== SUPPLIED INFORMATION
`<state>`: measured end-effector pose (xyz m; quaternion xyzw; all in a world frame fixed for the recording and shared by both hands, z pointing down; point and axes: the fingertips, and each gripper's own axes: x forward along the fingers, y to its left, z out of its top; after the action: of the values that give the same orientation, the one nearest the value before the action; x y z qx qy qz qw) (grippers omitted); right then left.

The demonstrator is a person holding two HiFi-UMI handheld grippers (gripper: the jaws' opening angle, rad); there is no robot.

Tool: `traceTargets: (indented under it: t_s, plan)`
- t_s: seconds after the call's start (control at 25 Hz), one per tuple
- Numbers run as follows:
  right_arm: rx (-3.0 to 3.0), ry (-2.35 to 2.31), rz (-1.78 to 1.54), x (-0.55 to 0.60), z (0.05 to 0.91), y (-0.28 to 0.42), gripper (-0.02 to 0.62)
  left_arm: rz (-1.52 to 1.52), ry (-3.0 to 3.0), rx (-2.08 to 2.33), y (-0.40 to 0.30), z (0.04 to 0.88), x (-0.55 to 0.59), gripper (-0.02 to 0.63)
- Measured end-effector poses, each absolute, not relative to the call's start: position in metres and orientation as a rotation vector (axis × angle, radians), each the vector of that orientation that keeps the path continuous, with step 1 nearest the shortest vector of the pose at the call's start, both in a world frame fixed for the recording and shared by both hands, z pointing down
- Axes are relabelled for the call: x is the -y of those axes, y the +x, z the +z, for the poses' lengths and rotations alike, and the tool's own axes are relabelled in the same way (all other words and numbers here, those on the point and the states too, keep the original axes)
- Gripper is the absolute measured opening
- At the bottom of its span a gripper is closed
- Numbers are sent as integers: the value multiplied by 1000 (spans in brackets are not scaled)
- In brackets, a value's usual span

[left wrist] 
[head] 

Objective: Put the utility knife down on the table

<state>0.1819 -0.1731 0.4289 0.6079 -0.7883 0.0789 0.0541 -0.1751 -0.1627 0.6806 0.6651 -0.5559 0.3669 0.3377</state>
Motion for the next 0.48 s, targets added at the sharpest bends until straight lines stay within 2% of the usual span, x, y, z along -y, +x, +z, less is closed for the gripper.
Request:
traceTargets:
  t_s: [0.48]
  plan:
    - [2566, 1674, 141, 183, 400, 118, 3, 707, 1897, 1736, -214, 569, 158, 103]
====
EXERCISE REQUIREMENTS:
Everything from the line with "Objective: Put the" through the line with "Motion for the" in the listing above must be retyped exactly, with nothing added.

EXERCISE RESULT:
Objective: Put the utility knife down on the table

<state>0.1819 -0.1731 0.4289 0.6079 -0.7883 0.0789 0.0541 -0.1751 -0.1627 0.6806 0.6651 -0.5559 0.3669 0.3377</state>
Motion for the next 0.48 s, targets added at the sharpest bends until straight lines stay within 2% of the usual span, x, y, z along -y, +x, +z, less is closed for the gripper.

The exercise is finished and nothing remains.